In developing the solution, our experts had to use a hierarchical dataset, which was dictated by the industry’s demands and created additional difficulties. Drone inspection of power lines, as one of the target activities, requires an increased accuracy so that the AI can detect a vast number of minor objects.

A hierarchical dataset means that each annotation can have parents and children. For instance, precise object detection in the Power Line industry requires that the AI system be able to distinguish between the pole and the cross arm from the background. It must also be able to identify the same object in different images.

To achieve this and determine whether a pole contains a cross arm and whether they are two different objects from the same hierarchy, our ML module must produce and consume data while taking into consideration the existing hierarchy.

Unfortunately, none of the existing frameworks or models could consume and produce annotation data in a hierarchical way. Because of this, our project team modified an existing framework for this purpose.

In the client’s solution l, users provide photos, captured by drones. The object of interest in these photos is shown from different perspectives. In order to achieve greater responsiveness, the client requested our team to enable users to get an orthophoto and a 3D model for their facilities.

With 3D reconstruction, it is quite easy to obtain an orthophoto, so we started by creating this feature. We did some research, discovered an open-source project with the required functionality, and successfully integrated our product with this functionality.

Lastly, we had to figure out how to deal with the image grouping challenge.

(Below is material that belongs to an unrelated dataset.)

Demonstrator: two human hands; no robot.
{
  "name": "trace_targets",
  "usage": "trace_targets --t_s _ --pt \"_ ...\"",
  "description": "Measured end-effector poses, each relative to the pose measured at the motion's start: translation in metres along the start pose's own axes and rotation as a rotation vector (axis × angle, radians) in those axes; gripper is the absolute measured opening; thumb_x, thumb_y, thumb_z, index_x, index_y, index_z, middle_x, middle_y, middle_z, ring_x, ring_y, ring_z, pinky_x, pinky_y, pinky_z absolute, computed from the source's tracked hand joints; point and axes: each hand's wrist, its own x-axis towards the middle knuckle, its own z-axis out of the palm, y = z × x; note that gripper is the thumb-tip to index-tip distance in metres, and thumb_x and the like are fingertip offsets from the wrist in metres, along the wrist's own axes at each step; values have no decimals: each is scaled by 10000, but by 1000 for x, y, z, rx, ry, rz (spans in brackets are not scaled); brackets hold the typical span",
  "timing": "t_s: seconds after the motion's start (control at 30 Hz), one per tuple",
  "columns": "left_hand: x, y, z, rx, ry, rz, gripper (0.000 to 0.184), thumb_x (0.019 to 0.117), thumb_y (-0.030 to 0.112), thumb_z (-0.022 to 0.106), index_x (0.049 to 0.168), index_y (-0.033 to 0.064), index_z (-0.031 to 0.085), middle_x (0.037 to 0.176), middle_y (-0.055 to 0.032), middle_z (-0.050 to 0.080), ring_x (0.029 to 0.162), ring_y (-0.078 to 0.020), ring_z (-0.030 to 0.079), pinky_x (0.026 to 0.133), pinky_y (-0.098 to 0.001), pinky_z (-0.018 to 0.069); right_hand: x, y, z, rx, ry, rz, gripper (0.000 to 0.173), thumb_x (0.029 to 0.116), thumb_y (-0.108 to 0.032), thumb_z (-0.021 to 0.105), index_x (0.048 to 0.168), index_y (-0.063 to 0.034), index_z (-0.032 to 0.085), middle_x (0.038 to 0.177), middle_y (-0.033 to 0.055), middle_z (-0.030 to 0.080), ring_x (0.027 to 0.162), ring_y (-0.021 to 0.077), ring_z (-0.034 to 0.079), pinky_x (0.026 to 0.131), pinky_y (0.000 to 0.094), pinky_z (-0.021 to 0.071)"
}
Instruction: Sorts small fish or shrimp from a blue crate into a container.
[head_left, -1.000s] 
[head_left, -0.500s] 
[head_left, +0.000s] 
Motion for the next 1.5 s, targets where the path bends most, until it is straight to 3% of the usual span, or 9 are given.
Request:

When one captures several objects from different perspectives, you receive location metadata (longitude, latitude, and altitude) and the camera pitch and direction. We decided to combine the image and camera metadata with geometry formulas and use the combination to precisely identify the objects the camera has captured.

After that, we conducted an investigation on clusterization algorithms to improve the accuracy of the previous solution. We expected the client to provide us with data in a format where all the images were of the same object and located in the same directory. Our team decided to derive information on objects and the related images from the directory structure, and achieved 100% accuracy here.

It is also important to mention that our team built the back-end of the solution from the ground up in the latest iteration of the project and performed the migration from Mongo to Postgres. The decision to perform the migration was made due to the product’s data model being very suitable for relative structure, and most of our developers being in favor of working with relative databases. After rebuilding the CI/CD and the deployment model, we managed to cut the infrastructure costs for the client by a factor of 2-3.

As of this moment, we are working on the new iteration of the AI pipeline, expanding the functionality of the platform by adding new types of models. We are also adding entirely new functionality, like real-time defect detection on security cameras. Finally, we are looking to integrate the solution with multiple IoT devices in the future and customize the platform for the varying needs of the client’s customers.

Result

SPD Technology’s project team successfully completed the MVP of the product with some additional features, and after that developed the entirety of the product. The platform represents a best-in-breed solution in its niche that also provides some completely innovative functionality, like, for instance, automatic image processing.

Presently, the client’s smart drone inspection platform is fully functional. It is facing excellent marketing prospects and drawing interest from businesses in different industries.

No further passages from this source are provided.